▶ **ACTIVITY**
An exact repetition of the listing is required.

▶ **RECORDED DATA**
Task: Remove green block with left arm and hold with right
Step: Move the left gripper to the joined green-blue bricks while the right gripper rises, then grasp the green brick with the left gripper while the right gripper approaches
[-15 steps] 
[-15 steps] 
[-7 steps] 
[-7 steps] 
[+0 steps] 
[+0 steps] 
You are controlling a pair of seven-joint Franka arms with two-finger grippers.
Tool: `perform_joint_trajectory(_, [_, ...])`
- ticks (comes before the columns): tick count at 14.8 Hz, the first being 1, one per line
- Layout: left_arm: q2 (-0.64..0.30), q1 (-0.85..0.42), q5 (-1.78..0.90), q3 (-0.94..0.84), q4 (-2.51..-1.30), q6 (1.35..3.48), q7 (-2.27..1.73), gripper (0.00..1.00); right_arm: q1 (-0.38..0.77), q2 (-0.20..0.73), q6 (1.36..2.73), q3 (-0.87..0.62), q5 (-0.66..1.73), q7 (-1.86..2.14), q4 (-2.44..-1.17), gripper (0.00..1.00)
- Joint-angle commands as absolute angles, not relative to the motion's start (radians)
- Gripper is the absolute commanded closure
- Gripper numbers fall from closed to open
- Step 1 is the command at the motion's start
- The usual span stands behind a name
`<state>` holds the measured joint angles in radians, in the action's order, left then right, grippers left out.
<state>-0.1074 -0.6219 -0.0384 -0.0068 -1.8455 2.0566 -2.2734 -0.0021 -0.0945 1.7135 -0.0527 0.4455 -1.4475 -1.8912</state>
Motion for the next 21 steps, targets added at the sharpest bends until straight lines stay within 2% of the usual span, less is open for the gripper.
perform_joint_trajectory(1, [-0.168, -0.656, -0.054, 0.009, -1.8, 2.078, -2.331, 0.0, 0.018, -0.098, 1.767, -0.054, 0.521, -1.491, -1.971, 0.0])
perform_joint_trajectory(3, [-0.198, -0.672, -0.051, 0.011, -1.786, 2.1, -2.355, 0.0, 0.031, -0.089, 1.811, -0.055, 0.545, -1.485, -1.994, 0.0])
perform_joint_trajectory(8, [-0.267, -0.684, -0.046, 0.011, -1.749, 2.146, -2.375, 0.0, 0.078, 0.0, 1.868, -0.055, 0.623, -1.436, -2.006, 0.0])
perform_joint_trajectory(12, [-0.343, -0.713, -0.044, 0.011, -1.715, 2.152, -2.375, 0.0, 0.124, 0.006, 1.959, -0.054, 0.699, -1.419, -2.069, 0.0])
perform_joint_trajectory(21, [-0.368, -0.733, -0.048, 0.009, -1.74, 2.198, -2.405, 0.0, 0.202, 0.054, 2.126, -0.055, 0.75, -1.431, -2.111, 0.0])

▶ **SOLUTION TO THE PROBLEM**
Task: Remove green block with left arm and hold with right
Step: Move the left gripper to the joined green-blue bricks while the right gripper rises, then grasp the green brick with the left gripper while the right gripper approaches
[-15 steps] 
[-15 steps] 
[-7 steps] 
[-7 steps] 
[+0 steps] 
[+0 steps] 
You are controlling a pair of seven-joint Franka arms with two-finger grippers.
Tool: `perform_joint_trajectory(_, [_, ...])`
- ticks (comes before the columns): tick count at 14.8 Hz, the first being 1, one per line
- Layout: left_arm: q2 (-0.64..0.30), q1 (-0.85..0.42), q5 (-1.78..0.90), q3 (-0.94..0.84), q4 (-2.51..-1.30), q6 (1.35..3.48), q7 (-2.27..1.73), gripper (0.00..1.00); right_arm: q1 (-0.38..0.77), q2 (-0.20..0.73), q6 (1.36..2.73), q3 (-0.87..0.62), q5 (-0.66..1.73), q7 (-1.86..2.14), q4 (-2.44..-1.17), gripper (0.00..1.00)
- Joint-angle commands as absolute angles, not relative to the motion's start (radians)
- Gripper is the absolute commanded closure
- Gripper numbers fall from closed to open
- Step 1 is the command at the motion's start
- The usual span stands behind a name
`<state>` holds the measured joint angles in radians, in the action's order, left then right, grippers left out.
<state>-0.1074 -0.6219 -0.0384 -0.0068 -1.8455 2.0566 -2.2734 -0.0021 -0.0945 1.7135 -0.0527 0.4455 -1.4475 -1.8912</state>
Motion for the next 21 steps, targets added at the sharpest bends until straight lines stay within 2% of the usual span, less is open for the gripper.
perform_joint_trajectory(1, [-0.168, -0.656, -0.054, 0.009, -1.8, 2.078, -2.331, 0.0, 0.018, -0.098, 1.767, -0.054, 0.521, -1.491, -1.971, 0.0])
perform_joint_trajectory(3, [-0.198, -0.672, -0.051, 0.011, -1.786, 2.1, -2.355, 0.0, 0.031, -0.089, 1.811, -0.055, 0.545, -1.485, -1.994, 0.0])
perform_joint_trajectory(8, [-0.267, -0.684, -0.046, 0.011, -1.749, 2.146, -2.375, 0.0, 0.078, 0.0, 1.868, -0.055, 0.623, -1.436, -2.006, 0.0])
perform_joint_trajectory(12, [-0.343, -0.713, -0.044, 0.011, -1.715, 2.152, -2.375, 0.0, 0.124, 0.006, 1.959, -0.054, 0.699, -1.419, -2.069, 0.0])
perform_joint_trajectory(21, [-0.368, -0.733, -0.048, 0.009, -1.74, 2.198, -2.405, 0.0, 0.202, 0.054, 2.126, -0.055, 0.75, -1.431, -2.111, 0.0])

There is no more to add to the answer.